Blockchain, at its most abstract level, is a decentralized database with inbuilt consensus building mechanisms. Take your debit card transactions for example. Currently, they are enabled and secured by your bank. Every transaction is stored on your bank’s system, and the bank checks those transactions to update the balance of your account. You trust your bank to maintain everything. The blockchain is a total inversion of this centuries old paradigm. Rather than one ledger, in the hands of one entity, Blockchain is distributed across nodes, and each node has the record of all the transactions. Using Hashing and Public Key cryptography, it is ensured the record of transactions is immutable and available to all. Therefore, malicious agents can’t modify the transactions already done, making the system consistent, nor is there a single point of failure. The most well-known implementation of this idea is bitcoin.

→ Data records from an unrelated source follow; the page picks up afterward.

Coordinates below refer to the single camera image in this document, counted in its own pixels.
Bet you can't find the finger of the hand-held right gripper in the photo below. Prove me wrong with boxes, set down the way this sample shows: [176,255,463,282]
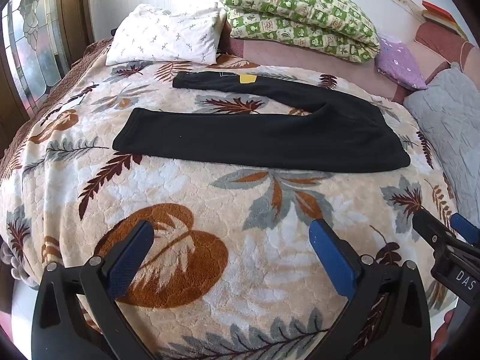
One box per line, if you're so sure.
[412,209,457,251]
[451,212,480,248]

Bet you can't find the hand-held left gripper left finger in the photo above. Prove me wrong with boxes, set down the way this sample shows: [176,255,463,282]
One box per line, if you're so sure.
[32,219,155,360]

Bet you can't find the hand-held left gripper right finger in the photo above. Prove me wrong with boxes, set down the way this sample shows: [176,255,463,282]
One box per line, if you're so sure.
[308,217,430,360]

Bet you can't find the black pants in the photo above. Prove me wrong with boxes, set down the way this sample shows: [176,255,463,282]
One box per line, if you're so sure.
[112,70,411,174]

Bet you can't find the leaf print fleece blanket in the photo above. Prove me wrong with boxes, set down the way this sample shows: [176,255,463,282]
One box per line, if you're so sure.
[0,54,460,360]

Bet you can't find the grey crinkled quilt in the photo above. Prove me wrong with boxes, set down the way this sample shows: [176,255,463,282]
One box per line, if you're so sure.
[403,62,480,229]

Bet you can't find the purple flower print pillow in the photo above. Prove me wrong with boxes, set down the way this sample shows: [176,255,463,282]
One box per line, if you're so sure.
[375,34,429,91]

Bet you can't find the pink bed sheet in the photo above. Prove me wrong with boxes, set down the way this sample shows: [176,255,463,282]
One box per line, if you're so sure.
[219,20,477,104]

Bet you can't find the red book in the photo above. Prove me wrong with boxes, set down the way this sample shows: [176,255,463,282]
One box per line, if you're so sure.
[422,0,454,19]

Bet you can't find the white sprig print pillow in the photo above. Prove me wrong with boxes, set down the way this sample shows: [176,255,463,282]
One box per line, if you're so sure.
[106,3,227,65]

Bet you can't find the stained glass window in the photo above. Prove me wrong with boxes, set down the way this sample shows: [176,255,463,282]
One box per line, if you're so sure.
[0,0,72,121]

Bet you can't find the green patterned folded quilt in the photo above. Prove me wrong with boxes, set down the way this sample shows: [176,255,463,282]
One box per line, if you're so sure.
[221,0,381,62]

This concept is truly revolutionary. Next-gen enterprises can leverage the power of blockchain to trigger actions based on automatic checks, ensure automated delivery of updated artifacts with inbuilt authentication. A Proof-Of-Concept already undertaken by Infosys utilizes blockchain in the manufacturing industry. A feature over the blockchain which is utilized in these scenarios is a smart contract. And a platform which enables this is the Ethereum project.

Ethereum comes with a programming framework, and a decentralized run-time environment called the Ethereum Virtual Machine or the EVM. To this decentralized “world machine”, folks can publish “code”. This code can encompass business logic and can contain routines to invoke other contracts. Ethereum framework charges people for the computing resources used for running those contracts on the virtual machine.The execution of these contracts will not falter in case one node goes down. Compare this with the traditional client-server architecture. If your bank’s server goes down, everything stops. Since Ethereum is decentralized, every node in the system has the copy of the contracts. Ethereum allows people to post smart contracts to its Blockchain network. Ethereum has been used to develop truly decentralized apps. The apps are not hosted on a server or connect to a hosted database, they run on a decentralized framework

Enterprises can use qualities of blockchain with some possible constraints in their solution implementations. While blockchain allows all nodes the access to the transactions, companies choose to run their blockchain networks on permission networks. Only a selected group of nodes are allowed access to transactions. Blockchains can ensure autonomous and speedy exchange of assets with minimal human interventions. We live in the age of automation, and enforcement of contracts remains one of the final remaining frontiers. Smart contracts can change that.


One thought on “Smart Contracts & BlockChain: An Introduction to the Ethereum project

  • When the biggest nation pulls out of the Paris accord and at a time when climate changes raise a serious concern about the fate of the world, This use case using blockchain looks appealing. Without the intervention of the government or any third party agency, Together in the name of humanity people will definitely come forward to contribute.